Présentes dans notre organisme, les hormones stéroïdiennes comprennent les androgènes et les glucocorticoïdes. Les androgènes contrôlent la prolifération cellulaire, le développement des caractéristiques et du comportement sexuels, la masse et la force musculaires. Les glucocorticoïdes, eux, contrôlent le rythme circadien, le métabolisme, l'inflammation et les fonctions immunitaires. Synthétisées par les entreprises pharmaceutiques, les glucocorticoïdes comptent parmi les composés les plus prescrits à l’heure actuelle pour traiter des maladies inflammatoires chroniques, ou encore des infections cutanées et oculaires. Des anti-androgènes ont également été générés afin de traiter les cancers métastatiques de la prostate.

Problème, l’utilisation de ces composés sur le long terme peut entrainer des effets secondaires comme l’ostéoporose, le diabète de type 2, ou encore une fonte des muscles. Afin de développer des thérapies plus ciblées, soit en agissant directement sur les traitements ou en créant des médicaments permettant de limiter les effets secondaires, Delphine Duteil, chargée de recherche dans l’équipe de Daniel Metzger, s’intéresse avec son sous-groupe au fonctionnement et aux effets de ces deux hormones sur différents organes.

Différentes pièces d’un puzzle

Nous connaissons les effets de ces hormones stéroïdiennes au niveau systémique mais pas au niveau de chaque tissu, ni leurs répercussions potentielles. Je vois cela comme un genre de puzzle dont chaque organe est un élément. Chaque nouvelle étude donne une pièce du puzzle qui permettra d’obtenir une image pour comprendre le fonctionnement de ces hormones via leurs récepteurs au niveau de l’organisme, souligne la chercheuse qui précise que dans l’équipe chaque personne est en charge d’un élément : muscle, tissu adipeux, prostate…

Mettre en évidence les spécificités des complexes dans lesquels ces récepteurs sont impliqués

Dans un premier temps, nous nous sommes penchés sur le muscle, l’un des principaux organes touchés par les effets indésirables des composés, en regardant ce qui se passe si le récepteur du glucocorticoïde, ou celui des androgènes, est enlevé sur des souris.
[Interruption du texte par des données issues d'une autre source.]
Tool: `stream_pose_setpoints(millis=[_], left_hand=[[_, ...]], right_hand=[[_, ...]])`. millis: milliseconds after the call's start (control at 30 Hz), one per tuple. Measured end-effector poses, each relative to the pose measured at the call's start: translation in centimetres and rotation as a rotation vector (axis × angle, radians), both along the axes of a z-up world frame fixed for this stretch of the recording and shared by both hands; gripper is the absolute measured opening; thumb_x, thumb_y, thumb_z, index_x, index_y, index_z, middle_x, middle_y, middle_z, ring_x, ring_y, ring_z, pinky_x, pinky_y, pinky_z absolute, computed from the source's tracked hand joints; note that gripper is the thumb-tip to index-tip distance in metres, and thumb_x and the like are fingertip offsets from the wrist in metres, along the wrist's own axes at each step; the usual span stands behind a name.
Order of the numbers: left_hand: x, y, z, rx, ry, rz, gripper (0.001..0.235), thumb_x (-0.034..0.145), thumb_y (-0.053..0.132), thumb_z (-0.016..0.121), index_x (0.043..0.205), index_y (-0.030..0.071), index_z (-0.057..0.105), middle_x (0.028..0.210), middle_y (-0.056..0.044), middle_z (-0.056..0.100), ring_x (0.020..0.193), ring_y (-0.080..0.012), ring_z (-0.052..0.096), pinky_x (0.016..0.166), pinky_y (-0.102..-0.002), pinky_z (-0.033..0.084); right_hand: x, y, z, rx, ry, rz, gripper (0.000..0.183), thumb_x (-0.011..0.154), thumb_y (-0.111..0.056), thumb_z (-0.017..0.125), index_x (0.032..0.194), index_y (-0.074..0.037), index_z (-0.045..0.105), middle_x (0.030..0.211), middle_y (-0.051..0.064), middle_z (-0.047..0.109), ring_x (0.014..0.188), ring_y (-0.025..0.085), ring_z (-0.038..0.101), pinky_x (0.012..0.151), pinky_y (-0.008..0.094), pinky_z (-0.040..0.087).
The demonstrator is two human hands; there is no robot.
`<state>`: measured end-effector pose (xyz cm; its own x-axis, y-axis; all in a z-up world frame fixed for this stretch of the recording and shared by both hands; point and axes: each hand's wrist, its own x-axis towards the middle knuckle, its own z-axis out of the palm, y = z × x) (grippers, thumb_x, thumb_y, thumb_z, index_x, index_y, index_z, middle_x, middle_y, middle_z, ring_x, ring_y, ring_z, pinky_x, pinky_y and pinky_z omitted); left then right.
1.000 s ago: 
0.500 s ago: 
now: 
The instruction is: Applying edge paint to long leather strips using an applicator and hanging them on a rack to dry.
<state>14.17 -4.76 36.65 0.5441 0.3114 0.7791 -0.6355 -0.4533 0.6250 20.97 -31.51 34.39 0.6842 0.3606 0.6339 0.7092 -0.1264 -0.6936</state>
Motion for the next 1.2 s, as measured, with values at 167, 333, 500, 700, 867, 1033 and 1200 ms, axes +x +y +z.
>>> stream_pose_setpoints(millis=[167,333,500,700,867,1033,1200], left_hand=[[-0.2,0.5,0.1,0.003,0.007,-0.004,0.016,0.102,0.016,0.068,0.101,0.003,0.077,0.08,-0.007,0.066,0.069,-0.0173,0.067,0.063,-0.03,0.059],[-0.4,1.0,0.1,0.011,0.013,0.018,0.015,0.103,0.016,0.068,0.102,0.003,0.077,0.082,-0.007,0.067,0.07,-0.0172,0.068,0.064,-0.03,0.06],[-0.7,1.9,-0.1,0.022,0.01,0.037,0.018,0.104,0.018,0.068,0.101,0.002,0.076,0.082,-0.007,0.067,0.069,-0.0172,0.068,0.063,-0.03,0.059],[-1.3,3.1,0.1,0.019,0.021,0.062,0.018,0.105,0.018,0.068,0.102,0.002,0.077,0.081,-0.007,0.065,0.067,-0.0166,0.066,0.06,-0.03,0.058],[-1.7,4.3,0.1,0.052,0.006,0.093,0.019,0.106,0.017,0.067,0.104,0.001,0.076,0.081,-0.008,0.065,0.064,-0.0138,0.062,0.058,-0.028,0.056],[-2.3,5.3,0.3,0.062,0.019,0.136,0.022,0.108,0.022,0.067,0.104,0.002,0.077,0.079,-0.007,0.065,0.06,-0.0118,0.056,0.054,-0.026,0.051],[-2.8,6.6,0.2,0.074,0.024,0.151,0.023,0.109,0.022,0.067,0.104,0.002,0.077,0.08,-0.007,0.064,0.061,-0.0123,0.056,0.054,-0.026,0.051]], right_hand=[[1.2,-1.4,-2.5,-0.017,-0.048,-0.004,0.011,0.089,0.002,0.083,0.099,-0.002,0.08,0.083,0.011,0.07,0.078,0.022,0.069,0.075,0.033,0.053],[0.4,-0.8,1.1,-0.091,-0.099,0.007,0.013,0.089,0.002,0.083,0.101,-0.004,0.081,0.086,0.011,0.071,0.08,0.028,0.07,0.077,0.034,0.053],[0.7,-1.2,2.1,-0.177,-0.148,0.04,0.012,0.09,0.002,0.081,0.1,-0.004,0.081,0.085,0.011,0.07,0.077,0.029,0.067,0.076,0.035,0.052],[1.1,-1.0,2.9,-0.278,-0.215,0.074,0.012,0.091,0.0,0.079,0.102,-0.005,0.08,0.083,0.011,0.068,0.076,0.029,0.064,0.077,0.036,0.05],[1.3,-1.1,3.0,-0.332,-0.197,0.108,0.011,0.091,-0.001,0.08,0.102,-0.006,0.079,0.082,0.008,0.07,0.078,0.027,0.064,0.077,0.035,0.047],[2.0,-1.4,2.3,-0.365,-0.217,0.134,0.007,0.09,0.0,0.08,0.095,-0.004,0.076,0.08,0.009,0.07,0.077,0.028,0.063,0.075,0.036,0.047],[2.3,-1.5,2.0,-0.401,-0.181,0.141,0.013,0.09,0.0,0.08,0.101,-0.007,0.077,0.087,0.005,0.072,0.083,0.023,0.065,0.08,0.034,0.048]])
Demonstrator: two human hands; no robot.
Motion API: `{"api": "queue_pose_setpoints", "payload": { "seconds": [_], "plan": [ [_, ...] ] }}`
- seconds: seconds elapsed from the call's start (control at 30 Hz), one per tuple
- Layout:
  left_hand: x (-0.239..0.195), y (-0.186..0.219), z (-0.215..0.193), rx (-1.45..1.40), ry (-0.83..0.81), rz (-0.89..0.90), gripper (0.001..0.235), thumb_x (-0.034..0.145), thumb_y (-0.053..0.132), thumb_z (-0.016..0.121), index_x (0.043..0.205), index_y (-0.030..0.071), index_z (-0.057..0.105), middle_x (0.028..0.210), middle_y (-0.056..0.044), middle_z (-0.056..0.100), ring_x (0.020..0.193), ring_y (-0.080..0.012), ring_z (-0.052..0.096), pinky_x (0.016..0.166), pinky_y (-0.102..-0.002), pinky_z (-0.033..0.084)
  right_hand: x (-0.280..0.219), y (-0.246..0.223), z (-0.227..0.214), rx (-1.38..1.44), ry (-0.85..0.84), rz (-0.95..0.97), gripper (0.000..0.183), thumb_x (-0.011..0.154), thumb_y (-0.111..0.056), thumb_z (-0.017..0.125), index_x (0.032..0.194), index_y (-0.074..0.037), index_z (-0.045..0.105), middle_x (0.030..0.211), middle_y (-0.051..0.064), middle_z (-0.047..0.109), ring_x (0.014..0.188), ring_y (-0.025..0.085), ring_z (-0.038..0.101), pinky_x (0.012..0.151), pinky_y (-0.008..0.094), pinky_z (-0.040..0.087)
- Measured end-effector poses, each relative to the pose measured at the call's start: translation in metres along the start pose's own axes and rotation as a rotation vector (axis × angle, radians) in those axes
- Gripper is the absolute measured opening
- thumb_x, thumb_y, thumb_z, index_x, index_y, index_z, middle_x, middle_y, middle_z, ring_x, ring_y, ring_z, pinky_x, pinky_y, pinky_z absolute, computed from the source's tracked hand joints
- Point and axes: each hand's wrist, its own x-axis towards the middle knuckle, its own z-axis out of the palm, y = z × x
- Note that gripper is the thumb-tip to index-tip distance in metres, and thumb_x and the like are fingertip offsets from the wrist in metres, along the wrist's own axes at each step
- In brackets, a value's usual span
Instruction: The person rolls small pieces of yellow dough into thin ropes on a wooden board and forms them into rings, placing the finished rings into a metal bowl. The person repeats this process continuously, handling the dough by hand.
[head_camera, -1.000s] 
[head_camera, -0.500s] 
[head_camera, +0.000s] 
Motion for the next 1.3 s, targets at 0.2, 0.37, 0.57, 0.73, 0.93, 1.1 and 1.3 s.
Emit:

Cela a permis de mettre en évidence les spécificités des complexes dans lesquels ces récepteurs sont impliqués au niveau du muscle, détaille la chercheuse qui dispose de différents financements de l’Agence nationale de la recherche ou encore de l’AFM Téléthon.

Des questions en suspens depuis 80 ans

Un travail de longue haleine qui nécessite la mise en place de nouvelles techniques. Rien que pour développer le protocole de travail sur le muscle squelettique cela a pris 5 ans. La chercheuse a également publié un article en juillet 2023 sur une nouvelle application de la fluorescence-activated cell sorting (FACS) couplée à une technique de séquençage ADN. Elle permet d'obtenir des informations détaillées sur la régulation génique dans les cellules satellites musculaires, malgré la complexité des tissus et la fragilité des cellules, pour comprendre les mécanismes de régénération musculaire.

Des outils qui n’étaient pas disponibles avant

Depuis 1940 où les molécules ont été développées, les chercheurs ne sont pas parvenus à déterminer leurs spécificités d’action, ni à générer des composés dont les effets thérapeutiques sont entièrement dissociés des effets secondaires. La levée de leviers technologiques a permis d’avancer au niveau de la biologie moléculaire ces dernières années, avec des outils qui n’étaient pas disponibles avant. C’est très motivant, nous pourrons bientôt apporter des réponses à des questions en suspens depuis 80 ans, conclut Delphine Duteil.